Instructions for the task>
Set the whole listing down again, word for word, with no pictures.

Recorded information>
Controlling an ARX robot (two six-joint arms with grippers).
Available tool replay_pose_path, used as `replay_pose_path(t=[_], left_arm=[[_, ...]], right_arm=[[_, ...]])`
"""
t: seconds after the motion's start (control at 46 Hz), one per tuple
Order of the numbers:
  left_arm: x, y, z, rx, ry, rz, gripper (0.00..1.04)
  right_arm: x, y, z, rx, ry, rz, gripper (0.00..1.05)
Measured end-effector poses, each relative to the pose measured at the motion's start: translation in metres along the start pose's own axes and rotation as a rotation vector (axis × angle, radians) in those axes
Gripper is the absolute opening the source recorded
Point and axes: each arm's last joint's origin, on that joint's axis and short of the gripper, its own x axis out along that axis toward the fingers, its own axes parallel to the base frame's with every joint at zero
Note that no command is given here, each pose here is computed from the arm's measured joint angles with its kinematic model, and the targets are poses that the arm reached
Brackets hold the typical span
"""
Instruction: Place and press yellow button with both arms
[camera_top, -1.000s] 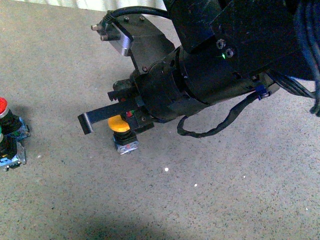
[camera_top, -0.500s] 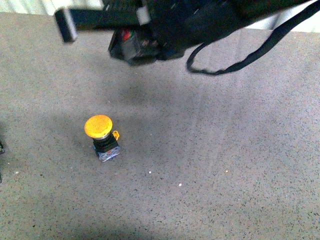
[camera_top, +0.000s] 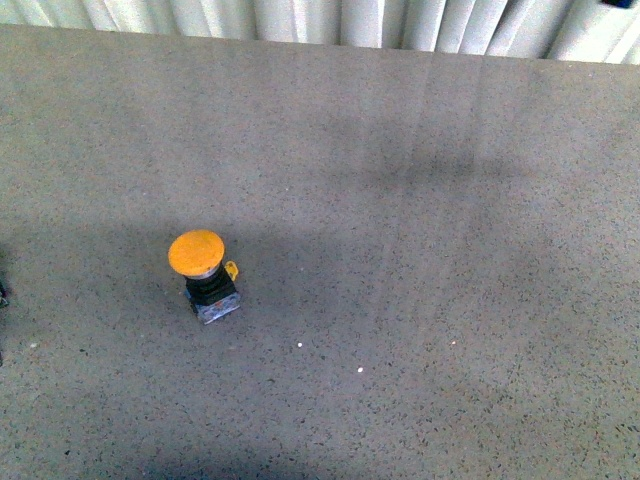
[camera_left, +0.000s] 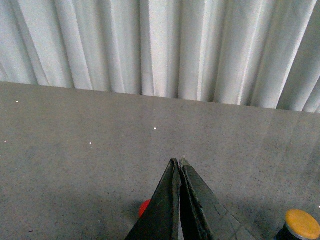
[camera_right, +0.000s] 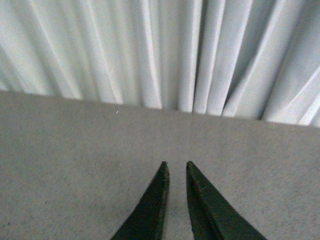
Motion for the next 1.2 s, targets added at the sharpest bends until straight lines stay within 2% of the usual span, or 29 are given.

Response>
Controlling an ARX robot (two six-joint arms with grippers).
Available tool replay_pose_path, used as `replay_pose_path(t=[_], left_arm=[[_, ...]], right_arm=[[_, ...]])`
"""
t: seconds after the motion's start (control at 46 Hz), one per tuple
Order of the numbers:
  left_arm: x, y, z, rx, ry, rz, gripper (0.00..1.04)
  right_arm: x, y, z, rx, ry, rz, gripper (0.00..1.05)
Measured end-effector poses, each relative to the pose measured at the motion's start: translation in metres along the start pose's own axes and rotation as a rotation vector (axis × angle, radians) in those axes
Gripper is the absolute opening the source recorded
Point and axes: each arm's last joint's origin, on that joint's axis and short of the gripper, its own x axis out along that axis toward the fingers, its own axes parallel to the base frame's with every joint at zero
Note that no command is given here, each pose here is computed from the arm's measured joint angles with its kinematic model, and the targets are poses that the arm reached
Brackets hold the typical span
"""
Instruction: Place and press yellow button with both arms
[camera_top, -1.000s] 
[camera_top, -0.500s] 
[camera_top, +0.000s] 
[camera_left, +0.000s] 
[camera_right, +0.000s] 
Motion for the next 1.2 s, targets added at the sharpest bends until straight lines stay within 2% of the usual span, or 29 are given.

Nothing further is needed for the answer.